The fact that the printer just freezes had me thinking that they tried to implement some sort of safety feature, but ended up screwing that up and now that code just crashes the entire thing. Like, sure, that can happen, no software is perfect, but Flashforge either didn’t care to test these safety features or intentionally decided to ship the printer anyway, knowing that this stuff wouldn’t work, and both of those options are unacceptable.
And no, “oh, it’s already fixed in a firmware update”, that’s not an excuse. This is how they shipped the printer. This is what they thought was acceptable. Most people never update the firmware, there’s no reminder in there or anything, this is how I don’t know how many thousands of people will be using the printer. This thing shouldn’t exist.
Now, I could at least somehow see a reason for this printer to exist if it had some actual features that were, maybe, new? I mean, if we go through what Voxelab tout as new features, there’s print resuming after a power outage, I tried that, but when it resumed, the printer managed to knock over part of the print, lose some steps and basically ruin the part.
Then they’re saying there’s, quote, “Filament auto feeding: Put in the filament end and it starts feeding automatically”. Which is… a lie? This printer has no filament sensor, so loading filament automatically is something the machine is physically incapable of doing. They’ve got a menu item for the filament sensor, but it’s not actually on the machine.

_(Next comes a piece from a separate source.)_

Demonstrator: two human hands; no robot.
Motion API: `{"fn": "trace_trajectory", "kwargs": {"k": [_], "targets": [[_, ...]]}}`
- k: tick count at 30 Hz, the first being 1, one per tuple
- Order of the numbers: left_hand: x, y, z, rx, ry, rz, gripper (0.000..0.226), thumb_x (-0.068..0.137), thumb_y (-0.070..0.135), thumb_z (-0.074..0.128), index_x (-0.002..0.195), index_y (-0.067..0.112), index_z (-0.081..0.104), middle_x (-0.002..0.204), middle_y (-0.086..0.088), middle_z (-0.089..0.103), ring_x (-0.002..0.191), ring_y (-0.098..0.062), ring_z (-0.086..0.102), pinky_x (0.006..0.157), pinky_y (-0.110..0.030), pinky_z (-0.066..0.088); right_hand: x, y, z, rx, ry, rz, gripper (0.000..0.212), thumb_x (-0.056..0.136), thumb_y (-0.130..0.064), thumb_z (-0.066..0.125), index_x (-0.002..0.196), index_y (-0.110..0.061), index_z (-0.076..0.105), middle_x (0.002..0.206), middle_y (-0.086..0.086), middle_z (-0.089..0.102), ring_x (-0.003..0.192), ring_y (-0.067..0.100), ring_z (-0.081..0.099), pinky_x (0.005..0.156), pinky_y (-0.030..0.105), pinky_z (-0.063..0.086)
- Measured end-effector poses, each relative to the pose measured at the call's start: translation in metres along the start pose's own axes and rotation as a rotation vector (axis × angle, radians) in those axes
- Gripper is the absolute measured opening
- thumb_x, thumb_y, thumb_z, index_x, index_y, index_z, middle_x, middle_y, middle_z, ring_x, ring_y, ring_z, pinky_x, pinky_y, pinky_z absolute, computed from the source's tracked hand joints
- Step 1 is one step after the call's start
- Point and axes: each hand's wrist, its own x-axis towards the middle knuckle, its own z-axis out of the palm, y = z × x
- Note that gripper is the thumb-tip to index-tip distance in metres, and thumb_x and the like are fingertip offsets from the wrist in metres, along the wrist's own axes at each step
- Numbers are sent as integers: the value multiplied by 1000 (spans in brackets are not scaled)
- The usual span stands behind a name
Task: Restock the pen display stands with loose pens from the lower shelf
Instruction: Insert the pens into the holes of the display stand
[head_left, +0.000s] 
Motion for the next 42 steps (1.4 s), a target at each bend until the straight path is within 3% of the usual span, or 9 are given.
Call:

Then, it’s claiming not just silent printing, but “Ultra-silent printing”, and to be fair, the stepper drivers are doing a great job of keeping the motion quiet, but the hotend cooling fan, the part cooling fan, the one in the power supply and the one cooling the electronics all add up to a sound stage that is anything but silent. It’s pretty annoying, actually.
Oh, and a big feature apparently is having belt tensioners. Like, true, it has belt tensioners, but it’s hardly a new feature.
One of the other things I saw them point out is that there is support for adding a BLTouch, and yeah, they did add a dedicated socket to the mainboard with the pins for a BLTouch, and there are two extra tapped holes on the toolhead, but that honestly sounds more like they intended to ship with some sort of a sensor, then cut that feature to save cost, but decided they could market the traces of where a sensor would have been as a feature?
They’re not exactly documenting how to enable BLTouch support, so the community has had to come in and provide custom Marlin 2.0 builds for the Aquila just to enable that.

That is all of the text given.